心の声で、会話する2007/06/12 06:26:36

『あつおのぼうけん』
作 田島征彦 吉村敬子
童心社(1983年初版第1刷、1993年第14刷)


『じごくのそうべえ』で有名な田島征彦さん。『じごくのそうべえ』も、『そうべえごくらくへゆく』も、本は持っていないけど私も娘も大好きだ。本を持ってなくて悔しいので、『そうべえすごろく』の原画展にはダッシュで行ってすごろくもその場で購入し、目の前で画家にサインしていただいた(私はしげしげと、この方のふたごの兄弟・征三さんも絵本作家さんなんだ、ふたりいるんだこういう雰囲気の人が……とお顔を眺めていた)。

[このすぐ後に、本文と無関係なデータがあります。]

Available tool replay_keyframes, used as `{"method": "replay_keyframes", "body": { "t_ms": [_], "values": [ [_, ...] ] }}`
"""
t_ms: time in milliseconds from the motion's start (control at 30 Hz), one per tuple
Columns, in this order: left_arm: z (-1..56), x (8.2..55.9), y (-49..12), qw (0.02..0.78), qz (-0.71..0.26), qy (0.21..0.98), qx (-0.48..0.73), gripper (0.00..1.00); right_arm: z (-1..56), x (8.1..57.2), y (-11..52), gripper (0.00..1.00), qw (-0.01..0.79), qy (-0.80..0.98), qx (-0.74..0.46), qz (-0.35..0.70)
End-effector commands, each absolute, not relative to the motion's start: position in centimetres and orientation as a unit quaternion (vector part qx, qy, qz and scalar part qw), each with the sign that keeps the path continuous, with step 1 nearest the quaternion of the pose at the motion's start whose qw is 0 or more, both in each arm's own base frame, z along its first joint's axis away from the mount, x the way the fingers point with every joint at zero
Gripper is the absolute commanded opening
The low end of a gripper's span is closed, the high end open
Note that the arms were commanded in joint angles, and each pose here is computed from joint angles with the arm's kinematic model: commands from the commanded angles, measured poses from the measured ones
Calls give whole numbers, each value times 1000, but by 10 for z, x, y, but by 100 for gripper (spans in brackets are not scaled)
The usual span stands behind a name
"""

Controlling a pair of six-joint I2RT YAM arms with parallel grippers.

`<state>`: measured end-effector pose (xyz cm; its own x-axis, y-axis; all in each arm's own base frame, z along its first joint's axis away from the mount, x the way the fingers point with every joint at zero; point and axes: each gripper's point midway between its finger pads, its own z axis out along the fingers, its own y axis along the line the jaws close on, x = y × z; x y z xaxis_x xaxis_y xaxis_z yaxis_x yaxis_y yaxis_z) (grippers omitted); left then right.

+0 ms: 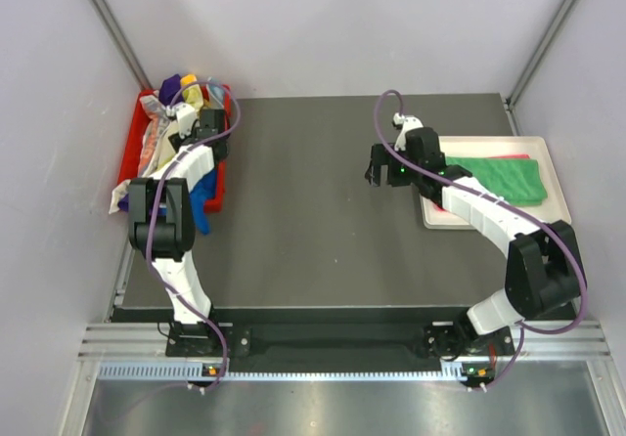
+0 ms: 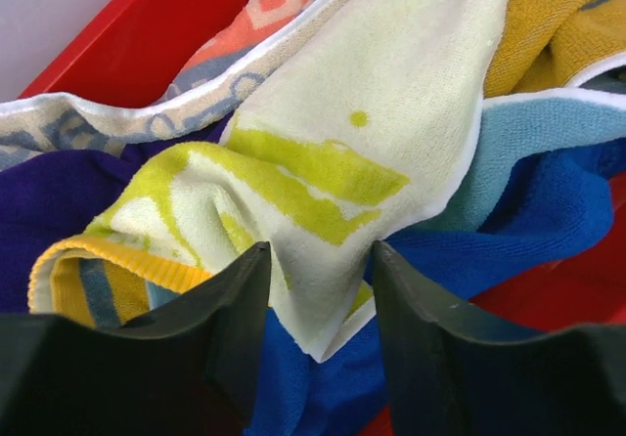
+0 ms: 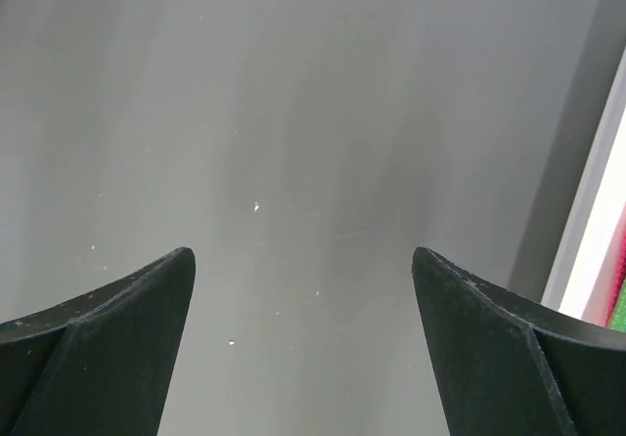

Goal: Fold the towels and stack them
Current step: Grab crumpled towel, then move the towel to the center of the board

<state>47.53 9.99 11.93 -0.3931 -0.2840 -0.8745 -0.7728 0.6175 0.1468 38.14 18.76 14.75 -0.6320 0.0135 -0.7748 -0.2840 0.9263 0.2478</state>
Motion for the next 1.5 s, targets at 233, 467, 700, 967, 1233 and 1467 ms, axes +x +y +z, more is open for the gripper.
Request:
{"method": "replay_keyframes", "body": {
  "t_ms": [233,467,700,967,1233,1467],
  "values": [
    [135,487,101,463,256,779,-338,5,174,379,202,90,455,863,-91,199],
    [178,482,90,521,205,759,-331,0,175,378,206,90,455,861,-96,204],
    [238,461,54,595,168,730,-293,0,175,377,209,90,455,860,-99,207],
    [277,438,4,641,151,714,-238,0,175,378,208,90,457,860,-101,203],
    [312,423,-90,669,72,726,-144,0,174,380,200,90,463,863,-89,182],
    [319,404,-168,667,8,744,-50,0,174,386,185,90,470,868,-63,147]
  ]
}}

『じごくのそうべえ』は持っていないけど、どういうわけかほかの本はたくさん持っている。

『ふたりはふたご』
『とんとんみーときじむなー』
『こたろう』
『島―創作民話』
『まんげつのはなし』
『みみずの かんたろう』
『うさぎのチュローチュ』
『ごちそうのでるテーブルかけ』

『こたろう』や『みみずのかんたろう』も、とてもおもしろい。でも、やはり『あつおのぼうけん』がいちばん素敵だ。「あつお」は、とてもスピリチュアルな体験をして、生きる希望を見出すのである。

脳性小児麻痺のせいで手足が思いどおりに動かず、満足に言葉を発声できないあつお。転んで車椅子から落ち、養護学校の寄宿舎の先生に助けてもらったとき、古ぼけた人形を握り締めていた。
人形に名前をつけ、呼びかけるあつお。
やがてその人形と交信するようになる。

出会った少年の表情に物怖じして声が出ないあつおに、人形は心の声で励ます。息吸い込んで、はっきり、口を動かしたら、言葉が出るよ。

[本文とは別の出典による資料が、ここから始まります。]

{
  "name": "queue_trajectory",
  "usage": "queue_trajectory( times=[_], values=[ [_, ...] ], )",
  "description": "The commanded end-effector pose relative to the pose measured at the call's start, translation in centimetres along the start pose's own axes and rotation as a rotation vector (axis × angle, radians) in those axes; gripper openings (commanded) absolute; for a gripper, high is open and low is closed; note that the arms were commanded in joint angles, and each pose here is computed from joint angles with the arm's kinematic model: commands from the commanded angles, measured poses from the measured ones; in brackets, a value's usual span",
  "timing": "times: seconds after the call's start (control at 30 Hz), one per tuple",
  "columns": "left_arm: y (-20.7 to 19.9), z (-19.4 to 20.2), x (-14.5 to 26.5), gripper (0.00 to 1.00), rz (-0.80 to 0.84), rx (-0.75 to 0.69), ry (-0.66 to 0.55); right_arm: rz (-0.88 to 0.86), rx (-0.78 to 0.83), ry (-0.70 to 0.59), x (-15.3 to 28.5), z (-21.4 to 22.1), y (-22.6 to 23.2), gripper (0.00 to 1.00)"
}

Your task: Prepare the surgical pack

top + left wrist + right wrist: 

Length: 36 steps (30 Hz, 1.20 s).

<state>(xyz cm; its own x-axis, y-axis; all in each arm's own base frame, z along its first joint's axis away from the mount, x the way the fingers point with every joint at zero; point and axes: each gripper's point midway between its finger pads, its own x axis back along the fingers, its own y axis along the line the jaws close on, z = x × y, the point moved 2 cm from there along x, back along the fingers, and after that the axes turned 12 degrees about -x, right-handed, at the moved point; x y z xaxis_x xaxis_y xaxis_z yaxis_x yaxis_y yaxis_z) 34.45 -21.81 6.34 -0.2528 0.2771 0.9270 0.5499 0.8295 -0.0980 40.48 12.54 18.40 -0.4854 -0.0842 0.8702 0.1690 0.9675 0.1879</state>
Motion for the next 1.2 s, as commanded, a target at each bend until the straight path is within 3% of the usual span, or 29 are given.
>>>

四六時中、あつおと人形は会話をする。人形は心の声だがあつおのほうは実際に声が出ているようだ。友達になった少年は、「おまえ、なにぶつぶついうてんねん」とつっこむ。「けったいなやっちゃな」。漫才みたいなあつおと人形、あつおと少年の会話。読者は、あつおが重度の障害児であることを忘れて物語にのめりこんでいたことに、あるページまで来てようやく気づく。うわ、大変だぞ、あつおったら走れないんだったっけ、と。

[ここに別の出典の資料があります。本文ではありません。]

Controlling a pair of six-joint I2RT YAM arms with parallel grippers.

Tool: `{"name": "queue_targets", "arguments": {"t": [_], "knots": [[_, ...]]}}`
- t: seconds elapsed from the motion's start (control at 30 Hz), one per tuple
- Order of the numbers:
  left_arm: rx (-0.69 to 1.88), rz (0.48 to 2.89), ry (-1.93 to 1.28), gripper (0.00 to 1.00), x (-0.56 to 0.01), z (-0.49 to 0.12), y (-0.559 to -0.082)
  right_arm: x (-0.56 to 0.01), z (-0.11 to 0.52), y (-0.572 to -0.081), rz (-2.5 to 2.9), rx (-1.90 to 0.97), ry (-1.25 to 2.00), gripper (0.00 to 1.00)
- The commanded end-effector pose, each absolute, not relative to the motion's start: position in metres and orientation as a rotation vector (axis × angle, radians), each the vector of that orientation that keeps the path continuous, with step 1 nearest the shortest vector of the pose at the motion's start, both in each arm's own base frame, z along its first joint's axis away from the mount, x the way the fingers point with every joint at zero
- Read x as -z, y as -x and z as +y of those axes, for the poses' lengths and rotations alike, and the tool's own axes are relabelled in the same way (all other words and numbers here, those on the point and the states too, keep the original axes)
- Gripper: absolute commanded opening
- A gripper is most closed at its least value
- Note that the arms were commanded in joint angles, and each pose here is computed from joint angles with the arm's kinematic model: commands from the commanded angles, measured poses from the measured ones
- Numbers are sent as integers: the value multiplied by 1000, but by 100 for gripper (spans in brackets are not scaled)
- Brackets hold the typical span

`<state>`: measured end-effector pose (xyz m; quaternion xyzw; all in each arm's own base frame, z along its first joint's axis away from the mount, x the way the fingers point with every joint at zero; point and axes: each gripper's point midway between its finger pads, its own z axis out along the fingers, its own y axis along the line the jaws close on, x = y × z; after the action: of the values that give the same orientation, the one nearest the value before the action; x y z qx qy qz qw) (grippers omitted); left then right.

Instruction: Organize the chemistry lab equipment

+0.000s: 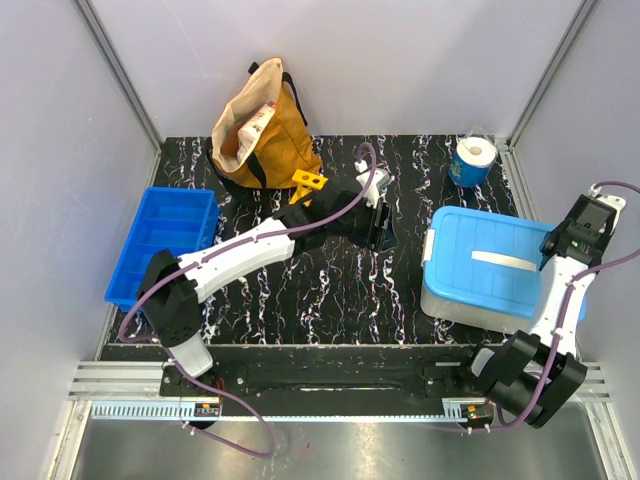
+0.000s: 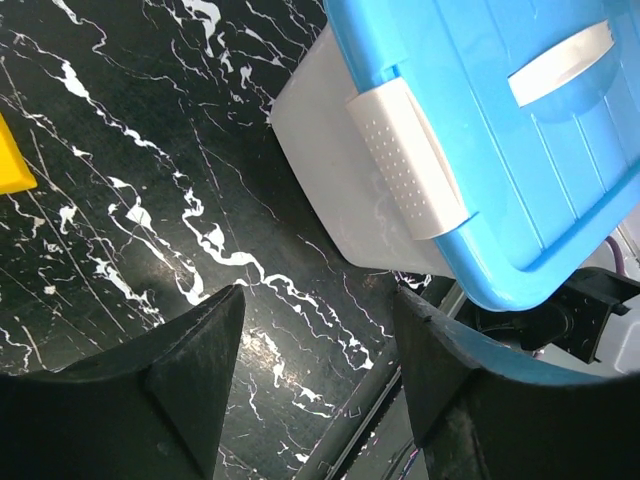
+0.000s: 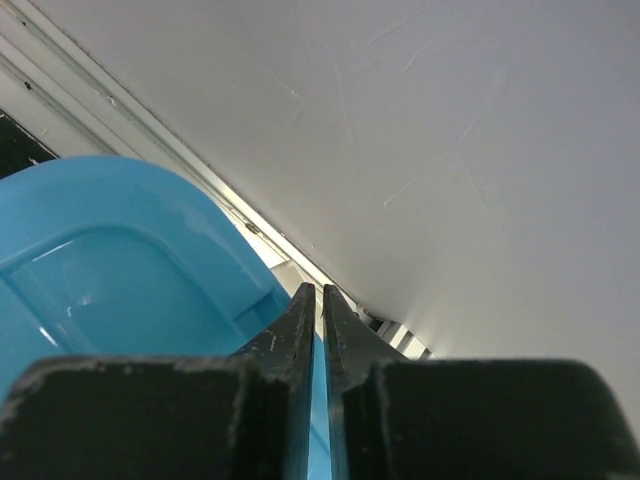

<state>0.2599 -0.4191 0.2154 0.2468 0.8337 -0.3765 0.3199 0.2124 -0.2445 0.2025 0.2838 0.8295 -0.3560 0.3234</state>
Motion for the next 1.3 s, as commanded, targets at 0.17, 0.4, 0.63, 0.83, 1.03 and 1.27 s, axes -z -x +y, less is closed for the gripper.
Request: {"name": "queue_targets", "arguments": {"t": [0.17, 0.4, 0.63, 0.83, 1.03, 1.27], "knots": [[1062, 2101, -616, 67, -253, -421, -274, -176, -221, -229, 2273, 685, -698, 14], [1055, 2101, -596, 73, -256, -410, -271, -154, -179, -235, 2363, 384, -688, 15], [1034, 2125, -584, 73, -247, -397, -264, -176, -151, -246, 2291, 191, -684, 19], [984, 2137, -562, 74, -239, -381, -265, -181, -134, -260, 2267, 25, -738, 31], [932, 2144, -550, 74, -235, -370, -272, -192, -147, -254, 2297, 86, -894, 76], [944, 2155, -559, 73, -228, -371, -273, -205, -135, -259, 2304, -19, -899, 85]]}}
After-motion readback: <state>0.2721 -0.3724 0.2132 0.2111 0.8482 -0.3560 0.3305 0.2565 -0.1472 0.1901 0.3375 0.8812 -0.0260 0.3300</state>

この本は、脳性小児麻痺を患いながら、今江祥智さんに師事して創作を学んだ吉永さんが、1981年の国際障害者年を記念する本として執筆をしたものらしい。編集のバックアップをしたのは「主任手当てを京都の子どもと教育に生かす会」という団体である。そのいきさつが、最後のページにちょっと述べられている。主張はよくわかるが、正直、このあとがきが、この本を読み終えたときの素晴しい余韻を台無しにしている。おっしゃることはごもっともだ。だがそのあとがきを読めば読むほど、その主張とこの本のストーリー自体はさほど関連性を感じられなくなってくるところが、非常にもったいない。初版から15近く経つが、体裁は今でもこのままなのだろうか。

もとい、『じごくのそうべえ』などに見られる派手めの色彩でなく、少しさびれた海辺と島の風景が、穏やかな色調の型絵染でしっとりと描かれる。技法のよさが最も顕著に現れている一作としても、高く評価できると思っている。